A new edition of Marxism and Philosophy in 1930 gave him an opportunity to reply to his critics and expand on his original argu­ments. His ‘Anti-Critique’ noted the way that “the two confessions of the old Marxist orthodox church” united to attack the book. In the “fundamental debate on the general state of modern Marxism” that was now underway, the old pre-war orthodoxy and the new Leninist orthodoxy were on the same side against “all critical and progressive theoretical tendencies in the proletarian movement”.

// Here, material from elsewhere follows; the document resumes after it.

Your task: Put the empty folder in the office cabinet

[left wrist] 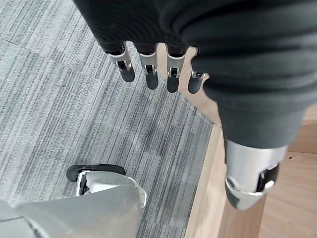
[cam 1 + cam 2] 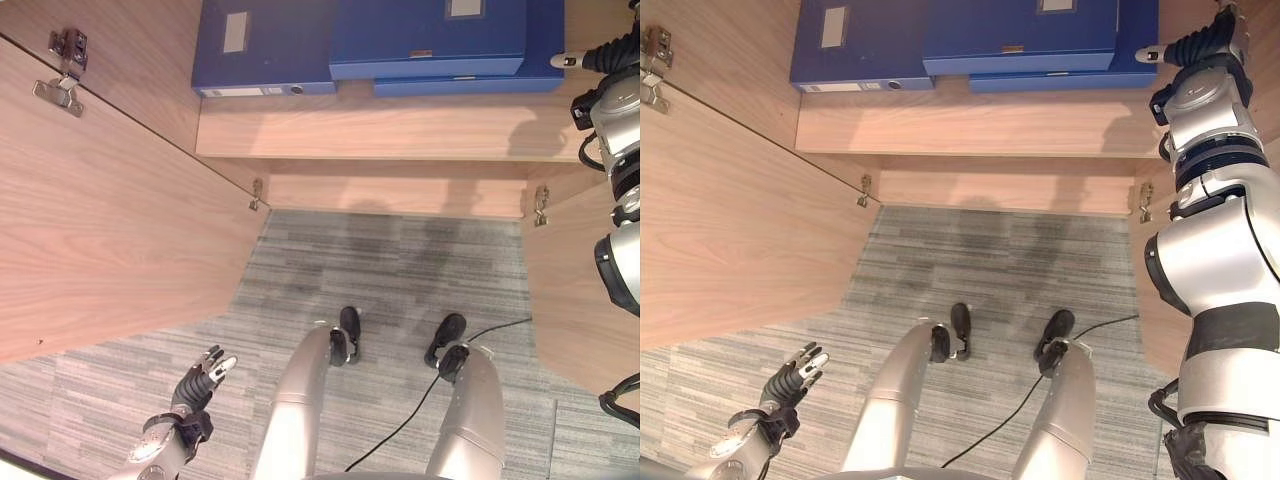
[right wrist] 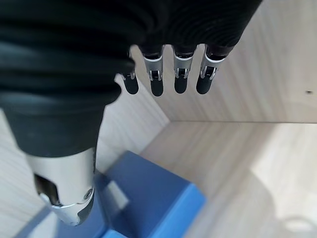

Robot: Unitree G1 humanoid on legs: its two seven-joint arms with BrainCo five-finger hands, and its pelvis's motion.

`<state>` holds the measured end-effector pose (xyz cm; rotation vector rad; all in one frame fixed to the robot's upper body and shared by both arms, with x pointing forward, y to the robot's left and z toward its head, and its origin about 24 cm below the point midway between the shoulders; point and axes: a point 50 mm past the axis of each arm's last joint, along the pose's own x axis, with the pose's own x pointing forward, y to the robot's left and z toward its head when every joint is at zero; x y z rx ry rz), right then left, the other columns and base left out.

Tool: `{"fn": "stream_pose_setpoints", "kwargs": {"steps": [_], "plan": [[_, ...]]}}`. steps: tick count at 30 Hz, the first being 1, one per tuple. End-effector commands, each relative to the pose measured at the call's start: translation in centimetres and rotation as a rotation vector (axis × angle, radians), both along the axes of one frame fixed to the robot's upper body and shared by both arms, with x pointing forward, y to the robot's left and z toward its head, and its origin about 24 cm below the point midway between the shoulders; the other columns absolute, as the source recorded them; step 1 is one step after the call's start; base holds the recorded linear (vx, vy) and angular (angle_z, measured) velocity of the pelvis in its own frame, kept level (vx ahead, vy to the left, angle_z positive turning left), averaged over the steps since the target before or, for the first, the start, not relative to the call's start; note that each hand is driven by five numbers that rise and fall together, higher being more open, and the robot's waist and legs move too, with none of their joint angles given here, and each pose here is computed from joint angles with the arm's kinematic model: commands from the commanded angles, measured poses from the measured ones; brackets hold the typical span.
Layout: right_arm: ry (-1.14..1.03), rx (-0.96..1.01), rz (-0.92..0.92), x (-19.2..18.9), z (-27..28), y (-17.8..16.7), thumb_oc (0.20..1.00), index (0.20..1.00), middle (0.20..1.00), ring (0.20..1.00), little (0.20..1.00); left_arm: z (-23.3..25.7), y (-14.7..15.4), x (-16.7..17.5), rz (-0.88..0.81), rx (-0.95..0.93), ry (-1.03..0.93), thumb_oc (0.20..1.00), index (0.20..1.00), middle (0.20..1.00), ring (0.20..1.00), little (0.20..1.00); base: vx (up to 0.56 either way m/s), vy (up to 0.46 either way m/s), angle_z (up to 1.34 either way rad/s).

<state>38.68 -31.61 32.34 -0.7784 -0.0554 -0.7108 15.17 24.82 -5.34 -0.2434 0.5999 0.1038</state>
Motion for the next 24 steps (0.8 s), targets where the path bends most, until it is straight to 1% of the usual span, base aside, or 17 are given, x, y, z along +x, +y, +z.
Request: {"fn": "stream_pose_setpoints", "kwargs": {"steps": [1, 5, 11, 22, 24], "plan": [[-0.022, -0.106, -0.043, -1.1, 3.1, -0.7, 1.0, 1.0, 1.0, 1.0, 1.0, 0.8, 2.0, -0.5, -0.004, 0.069, 0.002, 1.0, 1.0, 1.0, 1.0, 1.0, 0.0, 0.0, 0.0], [0.062, -0.132, -0.111, -1.7, 2.1, -2.3, 1.0, 1.0, 1.0, 1.0, 1.0, 0.8, 1.8, -0.5, -0.021, 0.07, -0.001, 1.0, 1.0, 1.0, 1.0, 1.0, 0.0, 0.0, 0.0], [0.109, -0.159, -0.138, -2.0, 1.3, -3.0, 1.0, 1.0, 1.0, 1.0, 1.0, 1.0, 1.7, -0.3, -0.037, 0.077, -0.01, 1.0, 1.0, 1.0, 1.0, 1.0, 0.0, 0.0, 0.0], [0.187, -0.276, -0.08, -0.7, 0.6, -1.2, 1.0, 1.0, 1.0, 1.0, 1.0, 1.4, 2.0, -0.2, -0.064, 0.092, -0.027, 1.0, 1.0, 1.0, 1.0, 1.0, 0.0, -0.001, 0.02], [0.189, -0.289, -0.044, -0.1, 0.5, -0.2, 1.0, 1.0, 1.0, 1.0, 1.0, 1.4, 2.1, -0.2, -0.07, 0.103, -0.03, 1.0, 1.0, 1.0, 1.0, 1.0, 0.0, 0.0, 0.0]]}}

Theoreticians of both the Second and Third Internationals continued to divide thought from action, with the first no more than a passive mirror image of the second. “In so doing they destroy both the dialectical interrelation of being and consciousness and, as a necessary consequence, the dialectical interrelation of theory and practice.” For both wings of the movement, Marx’s drive to revolution had been replaced by the hope for reform, and “formal avowals of the Marxist system as a whole emerged as a kind of theoretical defence and meta­physical consolation”. The lack of revolutionary practice produced a futile row over doctrinal purity:

not one but several different tendencies, all of them invoking Marx and fighting each other for the ‘genuine ring’—the right to claim the succession of true ‘Marxism’. It is best simply to cut through the Gordian knot of these dogmatic disputes and place oneself on the terrain of a dialectical analysis. This can be expressed symbolically by saying that the real ring has been lost. In other words, dogmatic calculations of how far the different versions of Marxist theory correspond to some abstract canon of ‘pure and unfalsified’ theory should be abandoned.

While details here and there could be improved, there was only one specific phrase from Marxism and Philosophy that Korsch felt the need to reformulate. He had stated that, after taking power, the working class would have to exercise an “ideological dictatorship” against the ideas of capitalism. To differentiate this from “the system of intellectual oppression established in Russia today”, he pointed out the basic nature of true working-class revolutionary rule:

First of all, it is a dictatorship of the proletariat and not over the proletariat. Secondly, it is a dictatorship of a class and not of a party or party leadership. Thirdly, and most importantly, as a revolutionary dictatorship it is one element only of that radical system of social overthrow which by suppressing classes and class contradictions creates the preconditions for a ‘withering away of the state’, and thereby the end of all ideological constraint. The essential purpose of an ‘ideological dictatorship’ in this sense is to abolish its own material and ideological causes and thereby to make its own existence unnecessary and impossible. From the very first day, this genuine proletarian dictatorship will be distinguished from every false imitation of it by its creation of the conditions for intellectual freedom not only for ‘all’ workers but for ‘each individual’ worker.… This is what concretely defines the Marxist concept of the revolutionary dictatorship of the proletariat.… Socialism, both in its ends and in its means, is a struggle to realize freedom.

Korsch’s idea of Marxist philosophy was based on the reality of such a vision, on the conviction that a victorious working class could challenge oppression all along the line, in thought as well in action—or rather, in thought inextricably linked to action.